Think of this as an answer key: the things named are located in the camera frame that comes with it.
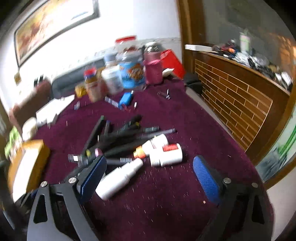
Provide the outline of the orange contents jar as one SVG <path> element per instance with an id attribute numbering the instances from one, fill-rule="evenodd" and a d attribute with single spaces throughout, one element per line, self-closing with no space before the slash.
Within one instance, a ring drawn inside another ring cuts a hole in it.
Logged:
<path id="1" fill-rule="evenodd" d="M 85 88 L 91 102 L 97 102 L 102 98 L 101 81 L 97 78 L 96 68 L 88 68 L 84 71 Z"/>

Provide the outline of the black marker dark blue cap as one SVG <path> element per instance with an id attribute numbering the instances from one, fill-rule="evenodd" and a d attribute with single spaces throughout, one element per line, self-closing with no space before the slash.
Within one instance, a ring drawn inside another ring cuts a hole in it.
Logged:
<path id="1" fill-rule="evenodd" d="M 168 130 L 163 130 L 163 131 L 156 131 L 156 132 L 151 132 L 151 133 L 139 133 L 139 132 L 129 132 L 129 133 L 121 133 L 118 135 L 110 135 L 108 136 L 108 140 L 114 141 L 114 142 L 119 142 L 119 141 L 124 141 L 124 142 L 131 142 L 131 141 L 137 141 L 137 140 L 142 140 L 142 139 L 151 139 L 153 137 L 159 136 L 159 135 L 169 135 L 172 133 L 176 133 L 177 130 L 175 128 L 171 128 Z"/>

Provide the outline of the yellow tape roll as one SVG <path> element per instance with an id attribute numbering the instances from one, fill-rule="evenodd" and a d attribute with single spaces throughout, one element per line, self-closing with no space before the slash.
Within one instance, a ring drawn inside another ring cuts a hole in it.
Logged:
<path id="1" fill-rule="evenodd" d="M 77 98 L 82 98 L 83 96 L 87 95 L 87 91 L 84 84 L 79 84 L 75 86 L 75 94 Z"/>

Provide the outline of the metal nail clipper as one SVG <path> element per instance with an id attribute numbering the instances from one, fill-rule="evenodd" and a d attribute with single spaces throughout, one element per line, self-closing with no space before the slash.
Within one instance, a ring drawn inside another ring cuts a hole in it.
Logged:
<path id="1" fill-rule="evenodd" d="M 157 95 L 159 95 L 159 96 L 162 96 L 163 98 L 165 98 L 165 99 L 167 99 L 167 100 L 170 100 L 170 91 L 169 91 L 169 89 L 167 89 L 166 90 L 166 92 L 161 92 L 161 91 L 159 91 L 158 93 L 157 93 Z"/>

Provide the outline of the white papers stack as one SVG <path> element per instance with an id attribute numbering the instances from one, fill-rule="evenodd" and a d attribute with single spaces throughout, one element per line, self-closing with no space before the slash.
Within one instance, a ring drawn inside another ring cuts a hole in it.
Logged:
<path id="1" fill-rule="evenodd" d="M 52 99 L 45 106 L 36 112 L 37 125 L 55 124 L 58 116 L 62 111 L 75 99 L 74 95 Z"/>

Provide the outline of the white pill bottle red label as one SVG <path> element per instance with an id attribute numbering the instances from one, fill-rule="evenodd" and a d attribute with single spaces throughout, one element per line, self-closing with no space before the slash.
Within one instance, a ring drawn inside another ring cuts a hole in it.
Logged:
<path id="1" fill-rule="evenodd" d="M 153 150 L 149 155 L 152 167 L 174 165 L 182 162 L 183 152 L 180 144 L 170 144 Z"/>

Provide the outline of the white spray bottle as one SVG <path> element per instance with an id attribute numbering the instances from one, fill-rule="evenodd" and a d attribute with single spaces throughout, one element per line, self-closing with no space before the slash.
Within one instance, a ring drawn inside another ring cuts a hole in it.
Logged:
<path id="1" fill-rule="evenodd" d="M 95 189 L 96 194 L 104 201 L 111 198 L 123 188 L 136 172 L 144 165 L 143 160 L 137 158 L 122 167 L 115 168 L 108 175 L 103 177 Z"/>

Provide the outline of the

****************

- **Exercise details**
Note every line in the material with "bottle" and copy it.

- **Completed task**
Provide the outline of the white pill bottle red label as one SVG <path> element per instance with an id attribute numbering the instances from one, fill-rule="evenodd" and a d attribute with single spaces throughout, one element per line, self-closing with no space before the slash.
Provide the outline of the white spray bottle as one SVG <path> element per instance with an id attribute numbering the instances from one, fill-rule="evenodd" and a d attribute with single spaces throughout, one element per line, self-closing with no space before the slash.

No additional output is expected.